Dear I wish I could remember your name but I can't

I remember from some post I started a year or more ago about the meaning of our icon names what yours actually is, but I just can't. What I do remember is Sofia is a favorite puppy pet of yours.

Anyway I truly value your knowledge and input. My much younger Brother Matt is a phenomenal Opthalmologist in the Rockies by the way, super brilliant, so if eyes are ever an issue let me know.

My Primary actually called me today to see how it is going with the BP, and I told him I went from not cutting them in half a week ago to not taking them at all two days ago. You're right he was cool with my logic and pleased that after two days my reading today was 117/59. That was actually early AM, and then later Morning I saw the Urologist and was 117/71 there. Now the reason for seeing the Urologist results in anxiety for a while, until I get the MRI he just ordered after seeing the PSA reading of 5.9. I don't scare easy, but now I'm a little nervous. If the MRI shows beginning Prostate CA, I'm frightened about what ability my CLL riddled body has to fight another Cancer on another Front. Guess its stupid to worry about this until we get the results of the MRI. I'll have that Tuesday the 18th.

I'm finally getting more sensible with how much I'm drinking, and also with decreasing the Coffee. I love Coffee so much, that I've historically drank five or six large mugs in the course of a day working in my office in my home. I've heard that Coffee increases dehydration, so since last week when I had the two overnight huge drenching sweats I've drank mainly clear fluids. I gather you are in the Rockies, and my first visit to see Matt over fifteen years ago resulted in a hospitalization for dehydration, because I didn't pay enough attention to their airport warning to drink a lot of water. I'm sure it was the dehydration that dropped the BP so much, but I guess the weight loss is helping too.

Carl

andyfurks profile image
andyfurks

Hi Carl

Sorry to hear of your travails

Difficult for me to comment from my perspective as I started taking Losartan in 2016 following a minor heart flutter late 2015, and despite never having high blood pressure - maybe a tiny bit low - my GP has kept me on a low dose ever since as a preventative measure.

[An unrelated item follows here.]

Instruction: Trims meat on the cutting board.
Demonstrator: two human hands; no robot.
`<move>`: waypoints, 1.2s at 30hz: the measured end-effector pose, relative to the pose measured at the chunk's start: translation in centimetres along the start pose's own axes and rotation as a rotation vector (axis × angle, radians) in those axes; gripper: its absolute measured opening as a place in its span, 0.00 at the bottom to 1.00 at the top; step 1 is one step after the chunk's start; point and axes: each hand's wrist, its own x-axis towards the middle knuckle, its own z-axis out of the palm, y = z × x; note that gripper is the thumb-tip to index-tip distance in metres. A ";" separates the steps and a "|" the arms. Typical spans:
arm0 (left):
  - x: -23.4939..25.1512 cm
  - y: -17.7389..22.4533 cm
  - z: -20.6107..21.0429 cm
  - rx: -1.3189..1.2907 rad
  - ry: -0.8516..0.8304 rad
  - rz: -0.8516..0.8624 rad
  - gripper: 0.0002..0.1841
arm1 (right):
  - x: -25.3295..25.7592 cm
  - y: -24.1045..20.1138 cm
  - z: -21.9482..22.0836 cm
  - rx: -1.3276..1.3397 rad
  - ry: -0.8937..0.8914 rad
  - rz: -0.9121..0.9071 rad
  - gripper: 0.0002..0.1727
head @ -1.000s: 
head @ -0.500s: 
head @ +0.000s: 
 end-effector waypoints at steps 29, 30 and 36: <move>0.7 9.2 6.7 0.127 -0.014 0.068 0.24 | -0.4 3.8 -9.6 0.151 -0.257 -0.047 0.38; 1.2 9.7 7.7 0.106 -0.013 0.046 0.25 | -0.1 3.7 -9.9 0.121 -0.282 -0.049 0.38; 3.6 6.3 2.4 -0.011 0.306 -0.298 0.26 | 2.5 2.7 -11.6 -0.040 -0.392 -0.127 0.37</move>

I've not noticed any side effects of tablets and wonder why they keep me on them!

I am aware night sweats can be part of the CLL path so would assume yours would be related to that.

Sorry can't really be of any help but hope things settle down for you soon.

All the best to you

Andy

wizzard166 profile image
wizzard166 in reply toandyfurks

Thanks Andy

The good news is that I stopped my last blood pressure pill Losartan, haven't had it now for six days, and this Morning my BP was 125/72. Interesting too is that I'm not as tired as I have been for a good while, so maybe my low BP was a good part of that problem too.